Aman Barot, Shankar Bhamidi, Souvik Dhara
With the increasing relevance of large networks in important areas such as the study of contact networks for spread of disease, or social networks for their impact on geopolitics, it has become necessary to study machine learning tools that are scalable to very large networks, often containing millions of nodes. One major class of such scalable algorithms is known as network representation learning or network embedding. These algorithms try to learn representations of network functionals (e.g.~nodes) by first running multiple random walks and then using the number of co-occurrences of each pair of nodes in observed random walk segments to obtain a low-dimensional representation of nodes on some Euclidean space. The aim of this paper is to rigorously understand the performance of two major algorithms, DeepWalk and node2vec, in recovering communities for canonical network models with ground truth communities.
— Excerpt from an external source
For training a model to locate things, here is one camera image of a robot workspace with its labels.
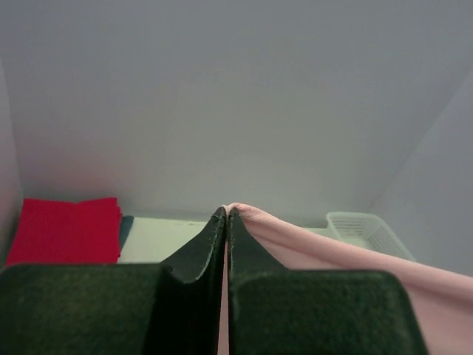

Depending on the sparsity of the graph, we find the length of the random walk segments required such that the corresponding observed co-occurrence window is able to perform almost exact recovery of the underlying community assignments. We prove that, given some fixed co-occurrence window, node2vec using random walks with a low non-backtracking probability can succeed for much sparser networks compared to DeepWalk using simple random walks. Moreover, if the sparsity parameter is low, we provide evidence that these algorithms might not succeed in almost exact recovery. The analysis requires developing general tools for path counting on random networks having an underlying low-rank structure, which are of independent interest.